• WHAT TO WORK ON: Reproduce the data in full, exactly.

==== MATERIAL PROVIDED

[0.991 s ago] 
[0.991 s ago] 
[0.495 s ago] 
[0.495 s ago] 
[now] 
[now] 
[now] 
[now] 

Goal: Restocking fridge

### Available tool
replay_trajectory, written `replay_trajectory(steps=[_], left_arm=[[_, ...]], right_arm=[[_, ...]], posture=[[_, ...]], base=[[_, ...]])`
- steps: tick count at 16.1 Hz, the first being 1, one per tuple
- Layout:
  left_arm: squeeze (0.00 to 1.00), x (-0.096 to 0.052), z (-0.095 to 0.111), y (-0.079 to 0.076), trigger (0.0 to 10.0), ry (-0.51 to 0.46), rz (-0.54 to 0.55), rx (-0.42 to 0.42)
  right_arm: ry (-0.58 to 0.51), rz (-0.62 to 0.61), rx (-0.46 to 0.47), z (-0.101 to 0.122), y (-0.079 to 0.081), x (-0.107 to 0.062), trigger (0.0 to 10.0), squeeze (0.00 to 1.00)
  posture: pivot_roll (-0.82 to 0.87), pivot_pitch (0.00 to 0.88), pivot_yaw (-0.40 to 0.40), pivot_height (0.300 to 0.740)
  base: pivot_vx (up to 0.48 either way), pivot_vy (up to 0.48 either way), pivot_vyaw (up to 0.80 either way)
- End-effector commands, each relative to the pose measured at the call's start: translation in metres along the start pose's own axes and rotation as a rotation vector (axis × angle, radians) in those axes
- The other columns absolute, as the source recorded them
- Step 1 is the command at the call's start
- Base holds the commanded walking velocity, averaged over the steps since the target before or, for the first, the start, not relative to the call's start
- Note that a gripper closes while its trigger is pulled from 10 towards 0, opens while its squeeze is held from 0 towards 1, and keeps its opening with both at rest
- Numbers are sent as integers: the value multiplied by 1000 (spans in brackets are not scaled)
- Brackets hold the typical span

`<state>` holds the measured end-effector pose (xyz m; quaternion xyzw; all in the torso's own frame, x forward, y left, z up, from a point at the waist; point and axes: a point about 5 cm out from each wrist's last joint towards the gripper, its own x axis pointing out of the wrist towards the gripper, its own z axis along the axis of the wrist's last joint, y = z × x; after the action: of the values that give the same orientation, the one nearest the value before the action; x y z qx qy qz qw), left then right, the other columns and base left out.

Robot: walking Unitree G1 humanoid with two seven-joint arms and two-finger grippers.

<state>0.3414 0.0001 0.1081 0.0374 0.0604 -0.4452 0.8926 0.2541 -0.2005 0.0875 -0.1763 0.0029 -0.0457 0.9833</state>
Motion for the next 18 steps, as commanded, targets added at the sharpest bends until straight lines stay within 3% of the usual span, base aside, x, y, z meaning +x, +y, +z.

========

• ANSWER TO THIS TASK:
[0.991 s ago] 
[0.991 s ago] 
[0.495 s ago] 
[0.495 s ago] 
[now] 
[now] 
[now] 
[now] 

Goal: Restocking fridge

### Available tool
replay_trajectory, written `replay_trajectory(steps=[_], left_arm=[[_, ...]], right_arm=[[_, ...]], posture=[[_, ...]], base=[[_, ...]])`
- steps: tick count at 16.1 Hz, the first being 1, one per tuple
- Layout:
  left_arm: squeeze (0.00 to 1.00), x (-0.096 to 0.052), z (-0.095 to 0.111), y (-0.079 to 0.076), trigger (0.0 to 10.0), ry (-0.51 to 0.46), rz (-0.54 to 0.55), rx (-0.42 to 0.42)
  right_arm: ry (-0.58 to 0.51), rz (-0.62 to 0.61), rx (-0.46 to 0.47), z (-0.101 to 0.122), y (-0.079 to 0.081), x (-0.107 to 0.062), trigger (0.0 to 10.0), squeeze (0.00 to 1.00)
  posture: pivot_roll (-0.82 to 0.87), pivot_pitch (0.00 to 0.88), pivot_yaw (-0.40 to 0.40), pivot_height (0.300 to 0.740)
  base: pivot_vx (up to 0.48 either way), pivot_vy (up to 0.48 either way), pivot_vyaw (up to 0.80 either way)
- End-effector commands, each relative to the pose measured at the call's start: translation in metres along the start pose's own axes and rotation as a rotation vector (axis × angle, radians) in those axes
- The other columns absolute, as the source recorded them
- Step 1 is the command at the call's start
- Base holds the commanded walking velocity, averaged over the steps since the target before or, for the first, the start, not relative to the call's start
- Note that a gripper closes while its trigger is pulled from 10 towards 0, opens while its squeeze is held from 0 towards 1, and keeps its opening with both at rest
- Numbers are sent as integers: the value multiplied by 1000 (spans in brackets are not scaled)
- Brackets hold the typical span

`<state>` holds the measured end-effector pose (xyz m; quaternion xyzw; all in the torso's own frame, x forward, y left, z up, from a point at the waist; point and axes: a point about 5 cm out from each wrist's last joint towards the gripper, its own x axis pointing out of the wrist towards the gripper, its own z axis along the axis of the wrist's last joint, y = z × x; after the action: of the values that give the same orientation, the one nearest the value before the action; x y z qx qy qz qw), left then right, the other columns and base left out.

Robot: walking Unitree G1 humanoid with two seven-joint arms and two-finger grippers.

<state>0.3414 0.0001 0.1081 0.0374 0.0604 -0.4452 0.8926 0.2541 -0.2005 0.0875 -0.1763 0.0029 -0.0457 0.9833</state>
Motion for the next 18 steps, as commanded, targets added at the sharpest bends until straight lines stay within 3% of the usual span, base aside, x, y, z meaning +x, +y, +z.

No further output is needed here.